Data shown:
#####
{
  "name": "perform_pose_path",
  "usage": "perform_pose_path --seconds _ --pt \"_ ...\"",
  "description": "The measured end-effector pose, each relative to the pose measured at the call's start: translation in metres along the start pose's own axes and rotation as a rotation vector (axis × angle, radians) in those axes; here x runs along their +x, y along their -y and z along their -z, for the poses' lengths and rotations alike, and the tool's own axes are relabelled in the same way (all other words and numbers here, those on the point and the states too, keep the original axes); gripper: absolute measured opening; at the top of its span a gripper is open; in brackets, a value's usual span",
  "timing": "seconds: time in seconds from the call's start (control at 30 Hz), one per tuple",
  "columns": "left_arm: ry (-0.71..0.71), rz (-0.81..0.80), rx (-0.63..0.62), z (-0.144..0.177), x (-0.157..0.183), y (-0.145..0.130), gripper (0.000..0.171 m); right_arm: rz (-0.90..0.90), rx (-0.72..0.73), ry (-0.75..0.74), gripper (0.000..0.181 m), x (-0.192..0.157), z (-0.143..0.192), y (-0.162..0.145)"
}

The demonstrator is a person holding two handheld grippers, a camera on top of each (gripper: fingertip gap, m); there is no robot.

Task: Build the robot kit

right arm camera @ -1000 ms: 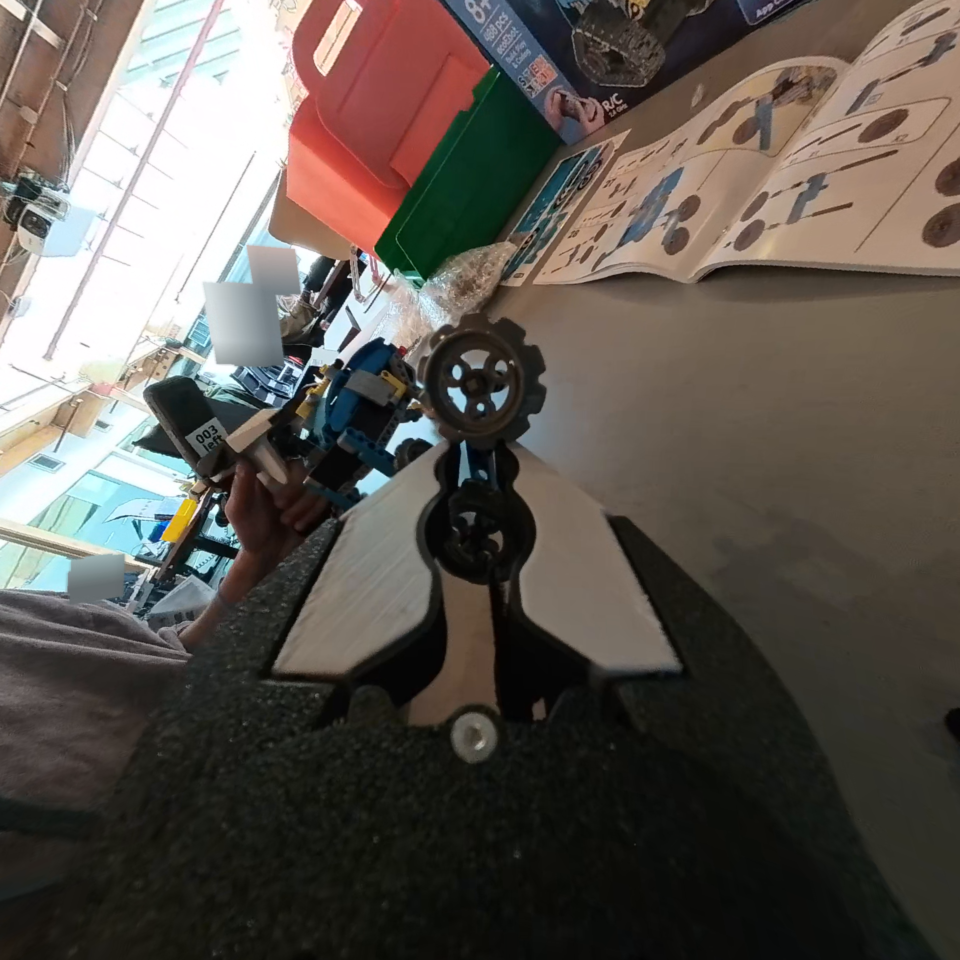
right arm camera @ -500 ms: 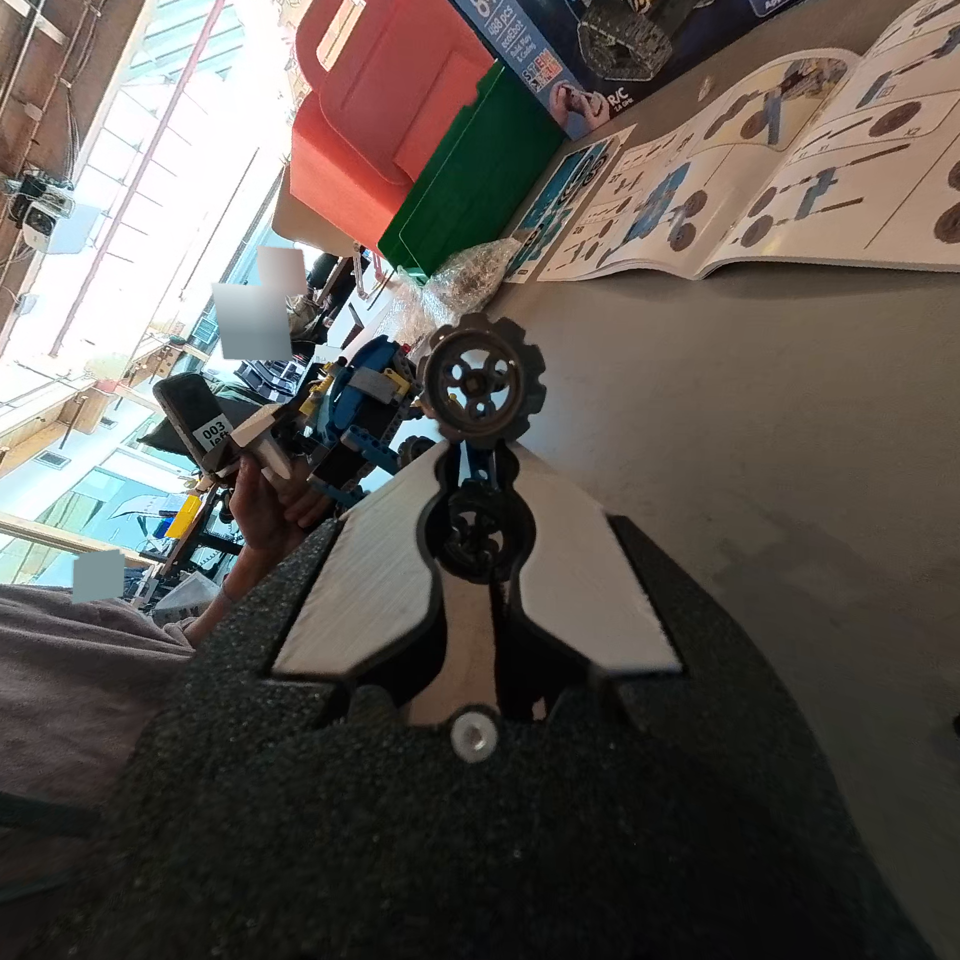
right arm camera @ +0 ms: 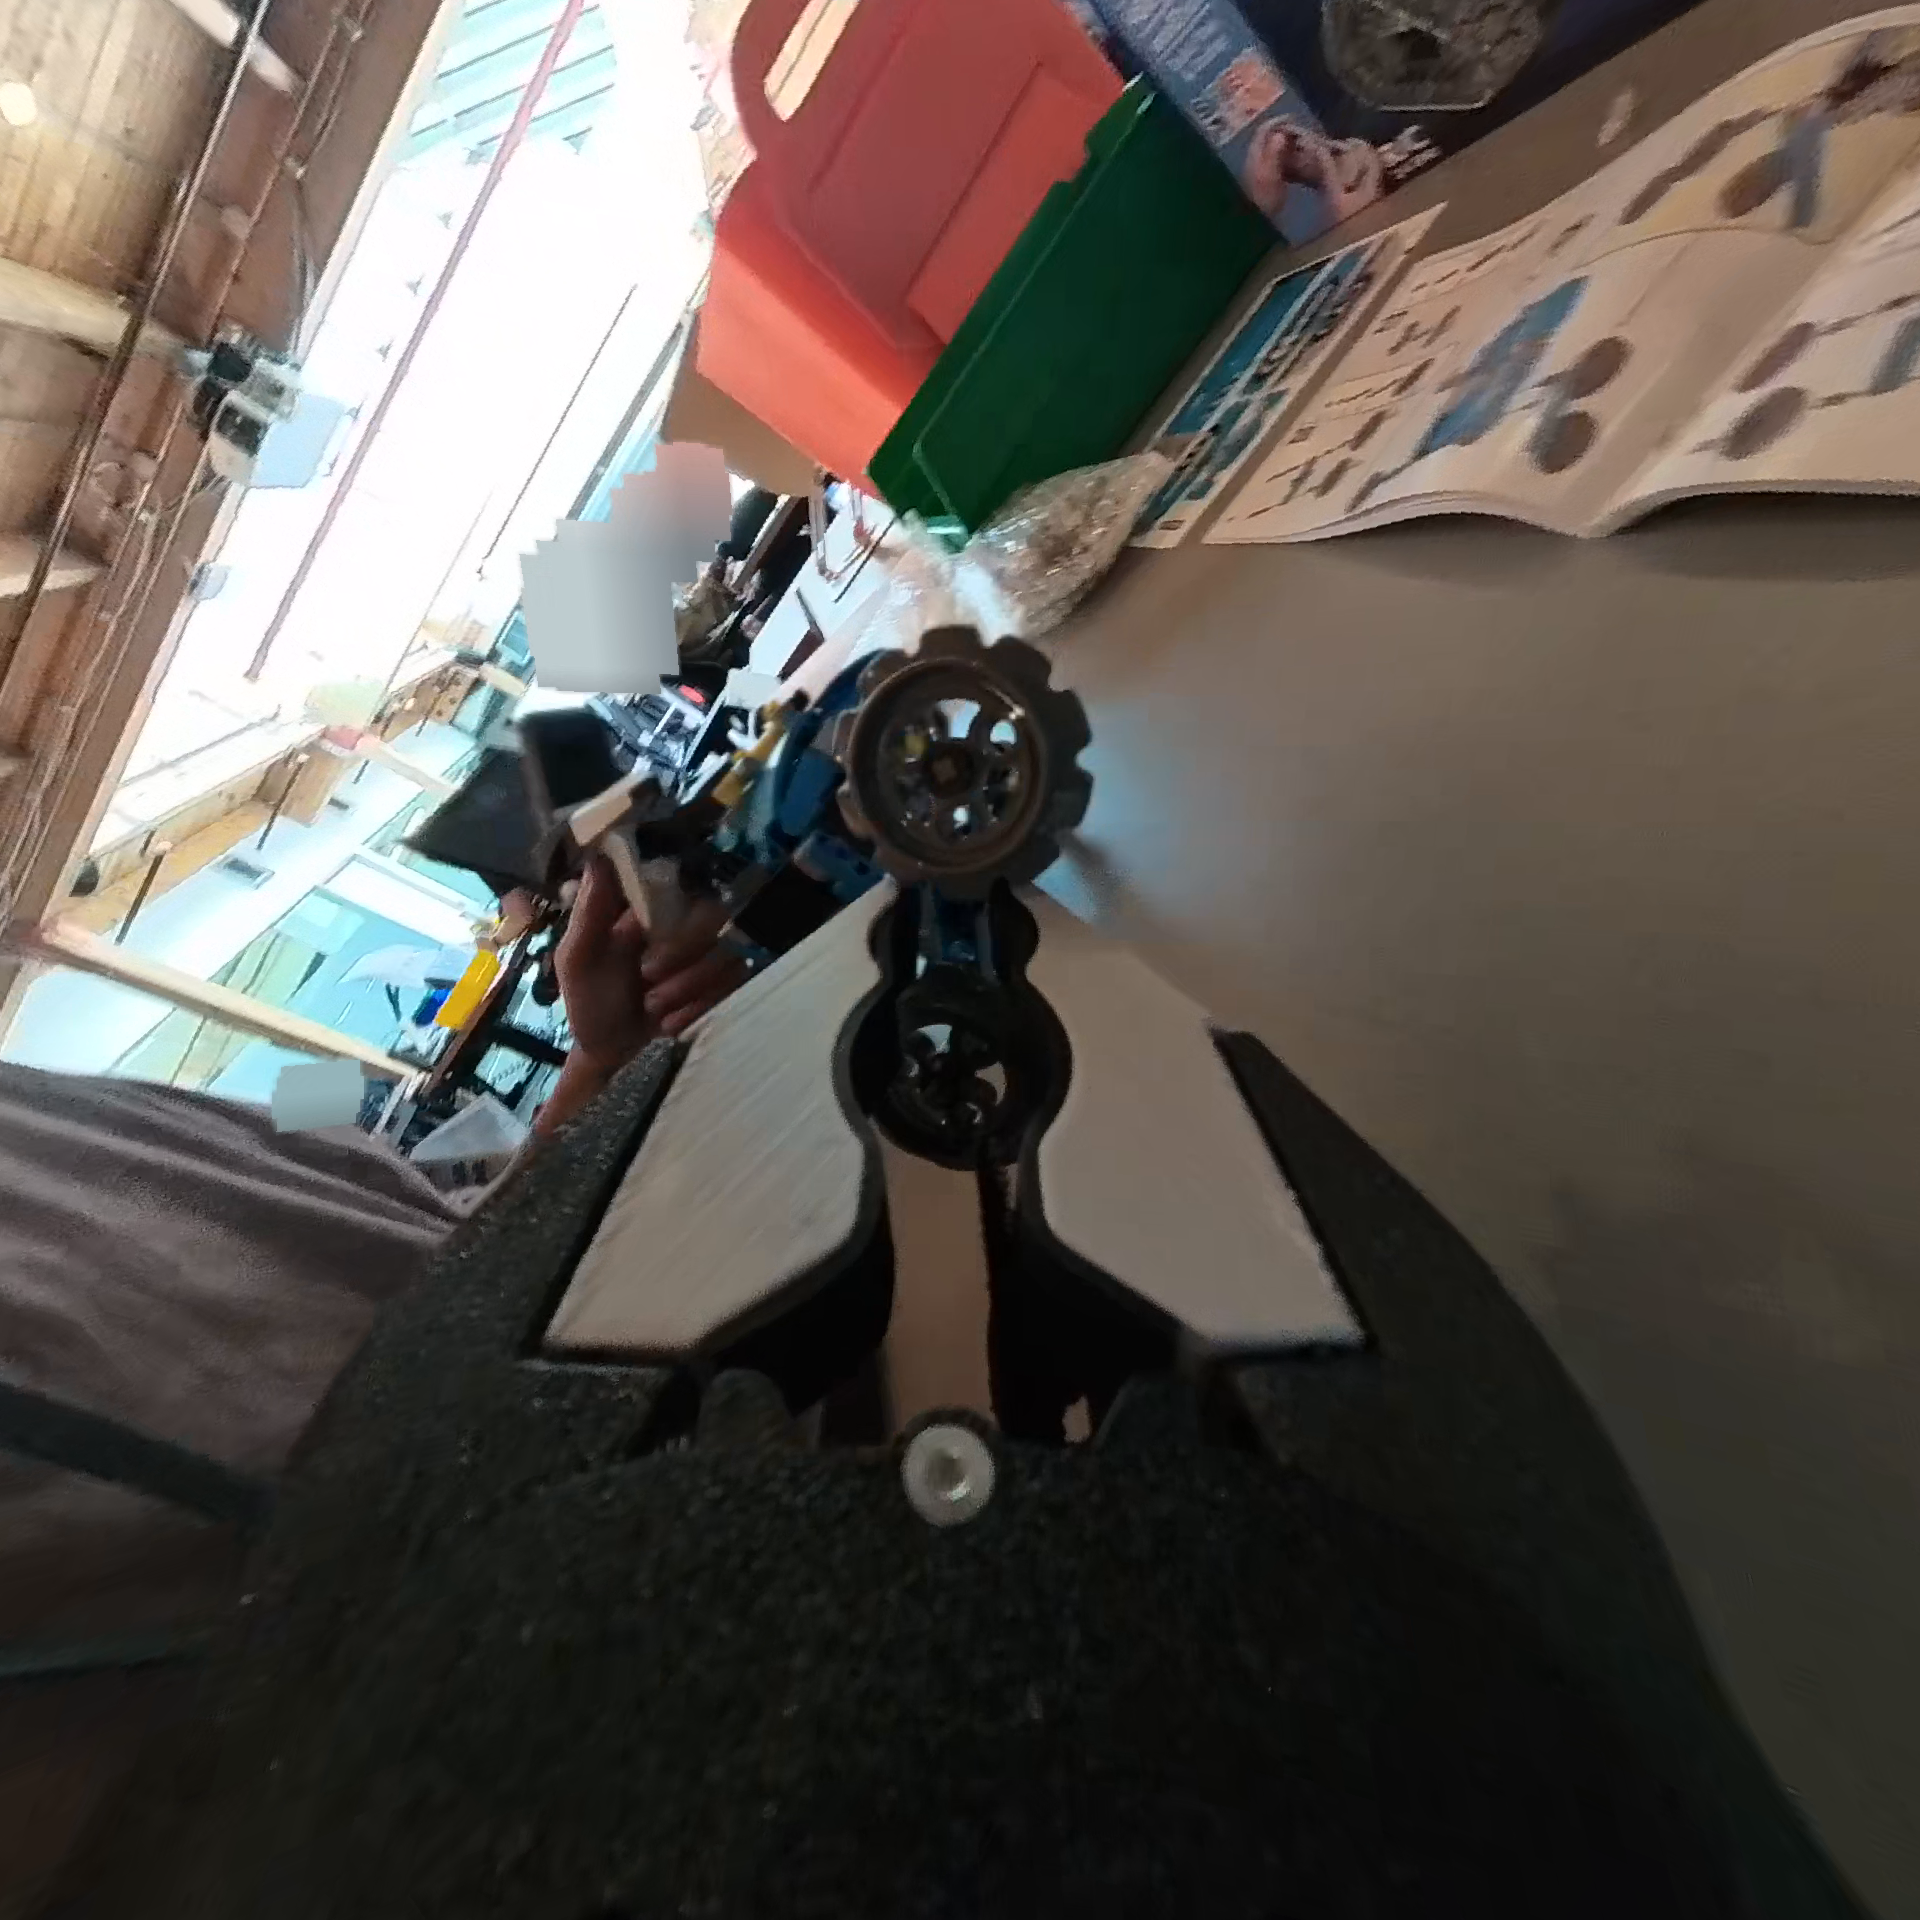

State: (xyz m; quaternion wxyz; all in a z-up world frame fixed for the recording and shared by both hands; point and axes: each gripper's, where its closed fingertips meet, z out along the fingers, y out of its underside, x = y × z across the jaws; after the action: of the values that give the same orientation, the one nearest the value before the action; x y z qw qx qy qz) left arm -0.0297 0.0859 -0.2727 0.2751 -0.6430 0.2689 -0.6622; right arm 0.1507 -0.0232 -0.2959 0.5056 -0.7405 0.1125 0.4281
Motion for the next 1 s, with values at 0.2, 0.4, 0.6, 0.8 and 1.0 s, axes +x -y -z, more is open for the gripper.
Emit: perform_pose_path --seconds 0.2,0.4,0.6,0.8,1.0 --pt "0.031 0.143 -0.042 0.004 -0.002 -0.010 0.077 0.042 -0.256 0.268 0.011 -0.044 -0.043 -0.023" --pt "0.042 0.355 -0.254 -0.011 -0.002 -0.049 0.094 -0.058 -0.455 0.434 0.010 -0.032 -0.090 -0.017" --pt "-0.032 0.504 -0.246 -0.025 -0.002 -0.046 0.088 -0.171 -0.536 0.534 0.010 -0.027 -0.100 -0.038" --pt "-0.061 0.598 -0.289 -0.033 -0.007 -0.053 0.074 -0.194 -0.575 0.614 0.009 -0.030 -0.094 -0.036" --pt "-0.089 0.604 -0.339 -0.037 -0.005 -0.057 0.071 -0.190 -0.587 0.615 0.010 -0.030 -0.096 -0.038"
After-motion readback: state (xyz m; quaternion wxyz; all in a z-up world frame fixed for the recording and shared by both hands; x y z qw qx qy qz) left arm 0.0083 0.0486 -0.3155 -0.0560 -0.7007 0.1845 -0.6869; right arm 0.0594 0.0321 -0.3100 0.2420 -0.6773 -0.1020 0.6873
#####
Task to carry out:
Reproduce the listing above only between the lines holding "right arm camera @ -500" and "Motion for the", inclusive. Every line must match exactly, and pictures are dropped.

Worked solution:
right arm camera @ -500 ms: 
right arm camera @ +0 ms: 

State: (xyz m; quaternion wxyz; all in a z-up world frame fixed for the recording and shared by both hands; point and axes: each gripper's, where its closed fingertips meet, z out along the fingers, y out of its underside, x = y × z across the jaws; after the action: of the values that give the same orientation, the one nearest the value before the action; x y z qw qx qy qz) left arm -0.0297 0.0859 -0.2727 0.2751 -0.6430 0.2689 -0.6622; right arm 0.1507 -0.0232 -0.2959 0.5056 -0.7405 0.1125 0.4281
Motion for the next 1 s, with values at 0.2, 0.4, 0.6, 0.8 and 1.0 s, axes +x -y -z, more is open for the gripper.

The answer has been given in full.